Değerli bir insan olmayı sahneye çıkmak, mikrofon önünde konuşmak, büyük sıfatlı insanlarla bir arada olmak ve karizmatik görünen toplantılara katılmak olarak anlamak hayatı ıskalamak demektir, bu zamanın vebalarından biridir, kuru hayallerle vakit kaybetmektir. İnsanı insan yapan özüdür, ahlakıdır.

Kendimizi değerli hissettiğimiz çeşitli vesileler olabilir hayatımızda, bu normal. Lakin kendimizi değersiz hissetmemize sebep olan şeyler ceviz kabuğunu doldurmayacak meseleler ise kendimize en büyük haksızlığı yapıyoruz demektir. İnsan sadece samimi bir imanla, güzel ahlaklı bir insan olmakla şereflerin en yücesine erer, paha biçilmez bir kıymet kazanır.

Bu çağ kalbimizi mahvetti, ruhumuzu daralttı, bir yanlışı bin doğrunun içine sıkıştırma yoluyla bizi sayısız defa aldattı. İtibar arayan, izzet isteyen, mutluluğun peşinde olan kişi dünyanın tantanasından daha çok kendi içine, bizzat özüne dikkat kesilmeli, kullardan bir kul olmanın sonsuz güzelliğini doya doya yaşamalı.

Aşağılık psikolojisi alâmeti olarak kanaatin kıymeti unutuluyor, eldeki sonsuz nimetler küçük görülüp başkalarının hayatları hem gölge gibi hem de onulmaz bir kıskançlık eşliğinde izlenebiliyor. Olmamışlık, tamamlanmamışlık ve yarım kalmışlık hissi çürütüyor kalplerin orta yerini, yaşadığımız hayatı yadsıyoruz, huzursuzluğumuz bitmek bilmiyor. Sıradan hayatımızda cereyan eden harikulade olaylara karşı hissizleştik, artırılmış gerçekliği ararken azaltılmış insanlıkla cezalandırıldık. Dilerim hayatlarımızı asılsız vehimler, kuru hayaller, boş hedefler, takdir beklentileri ve ahirette mahcup olacağımız gayretler peşinde geçirmeyiz.
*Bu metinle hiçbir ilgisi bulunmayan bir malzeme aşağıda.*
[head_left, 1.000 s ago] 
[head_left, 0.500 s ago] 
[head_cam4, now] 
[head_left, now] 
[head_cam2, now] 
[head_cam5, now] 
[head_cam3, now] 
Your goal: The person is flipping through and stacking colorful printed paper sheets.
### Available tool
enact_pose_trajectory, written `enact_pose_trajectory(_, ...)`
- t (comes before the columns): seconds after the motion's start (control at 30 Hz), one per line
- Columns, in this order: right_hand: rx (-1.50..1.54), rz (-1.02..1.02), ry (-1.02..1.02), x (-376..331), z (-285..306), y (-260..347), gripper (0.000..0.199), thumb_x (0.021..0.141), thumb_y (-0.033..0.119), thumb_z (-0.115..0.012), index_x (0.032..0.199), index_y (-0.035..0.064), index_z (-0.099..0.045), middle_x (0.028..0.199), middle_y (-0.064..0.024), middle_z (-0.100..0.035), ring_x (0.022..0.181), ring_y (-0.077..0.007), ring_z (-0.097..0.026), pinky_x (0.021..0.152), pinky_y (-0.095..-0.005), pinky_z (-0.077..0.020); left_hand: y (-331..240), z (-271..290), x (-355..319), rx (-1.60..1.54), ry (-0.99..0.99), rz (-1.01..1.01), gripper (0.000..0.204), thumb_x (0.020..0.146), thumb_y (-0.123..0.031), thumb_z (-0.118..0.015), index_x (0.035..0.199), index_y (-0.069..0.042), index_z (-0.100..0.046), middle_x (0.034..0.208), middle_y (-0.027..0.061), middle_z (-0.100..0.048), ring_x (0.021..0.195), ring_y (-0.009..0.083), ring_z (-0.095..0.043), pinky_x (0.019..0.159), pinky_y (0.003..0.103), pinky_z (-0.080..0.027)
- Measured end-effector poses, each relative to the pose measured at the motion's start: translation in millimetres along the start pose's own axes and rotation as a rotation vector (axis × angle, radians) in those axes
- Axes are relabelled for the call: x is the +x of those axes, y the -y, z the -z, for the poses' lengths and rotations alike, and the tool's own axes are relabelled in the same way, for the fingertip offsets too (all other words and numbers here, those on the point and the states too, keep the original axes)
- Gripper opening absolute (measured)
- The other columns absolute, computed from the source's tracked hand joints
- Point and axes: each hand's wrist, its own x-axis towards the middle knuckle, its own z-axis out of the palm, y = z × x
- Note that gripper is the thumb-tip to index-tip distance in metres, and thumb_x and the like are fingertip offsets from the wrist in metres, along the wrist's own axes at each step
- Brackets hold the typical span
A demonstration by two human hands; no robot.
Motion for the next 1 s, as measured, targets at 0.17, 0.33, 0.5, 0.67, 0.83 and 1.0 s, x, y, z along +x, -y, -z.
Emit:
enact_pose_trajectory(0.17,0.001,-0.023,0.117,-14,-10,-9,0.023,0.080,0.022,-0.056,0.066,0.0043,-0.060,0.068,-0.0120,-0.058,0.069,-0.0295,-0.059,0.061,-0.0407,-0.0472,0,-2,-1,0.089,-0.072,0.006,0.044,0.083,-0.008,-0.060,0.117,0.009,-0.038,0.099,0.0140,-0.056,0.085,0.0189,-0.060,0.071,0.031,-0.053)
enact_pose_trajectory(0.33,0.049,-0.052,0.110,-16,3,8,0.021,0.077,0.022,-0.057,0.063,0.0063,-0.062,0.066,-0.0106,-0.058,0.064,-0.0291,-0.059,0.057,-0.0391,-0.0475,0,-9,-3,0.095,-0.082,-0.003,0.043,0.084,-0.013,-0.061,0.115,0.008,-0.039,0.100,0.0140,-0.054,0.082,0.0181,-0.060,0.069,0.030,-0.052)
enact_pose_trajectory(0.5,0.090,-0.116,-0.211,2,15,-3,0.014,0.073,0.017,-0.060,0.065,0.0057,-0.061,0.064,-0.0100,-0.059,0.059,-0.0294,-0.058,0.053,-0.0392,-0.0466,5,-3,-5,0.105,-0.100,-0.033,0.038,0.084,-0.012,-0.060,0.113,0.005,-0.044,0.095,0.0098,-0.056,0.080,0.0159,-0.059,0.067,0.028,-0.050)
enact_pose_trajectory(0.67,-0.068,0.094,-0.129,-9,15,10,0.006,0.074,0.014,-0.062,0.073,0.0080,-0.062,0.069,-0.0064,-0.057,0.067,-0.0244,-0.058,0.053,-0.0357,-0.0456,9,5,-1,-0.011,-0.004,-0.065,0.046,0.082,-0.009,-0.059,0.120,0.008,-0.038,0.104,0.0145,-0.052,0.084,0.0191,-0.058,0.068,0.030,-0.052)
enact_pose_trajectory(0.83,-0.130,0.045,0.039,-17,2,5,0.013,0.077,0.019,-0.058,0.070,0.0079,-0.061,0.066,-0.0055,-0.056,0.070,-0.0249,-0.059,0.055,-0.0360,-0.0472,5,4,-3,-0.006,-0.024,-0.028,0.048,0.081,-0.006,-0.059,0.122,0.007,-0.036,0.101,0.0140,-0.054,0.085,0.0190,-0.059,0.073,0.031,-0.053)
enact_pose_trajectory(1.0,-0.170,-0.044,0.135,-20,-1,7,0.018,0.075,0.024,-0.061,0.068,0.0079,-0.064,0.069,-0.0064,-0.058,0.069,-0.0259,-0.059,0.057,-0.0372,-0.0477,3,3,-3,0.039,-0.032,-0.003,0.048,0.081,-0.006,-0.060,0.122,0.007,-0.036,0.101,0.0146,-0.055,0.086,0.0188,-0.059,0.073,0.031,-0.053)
Dilerim hedeflerimize ulaştığımızda “Hamdolsun, çabam boşa gitmedi” diyenlerden oluruz, “Bu muymuş hırsla istediğim, yazık bana hayatımı neye adamışım” diyenlerden olmayız. Ve dilerim ahlaklı bir insan olmanın ihtişamına erebiliriz, kendi hayatımızın üzerine samimiyetle eğilip hem kendimizi hem Rabbimizi bilebiliriz.


Süleyman Ragıp Yazıcılar'ın Yazısı.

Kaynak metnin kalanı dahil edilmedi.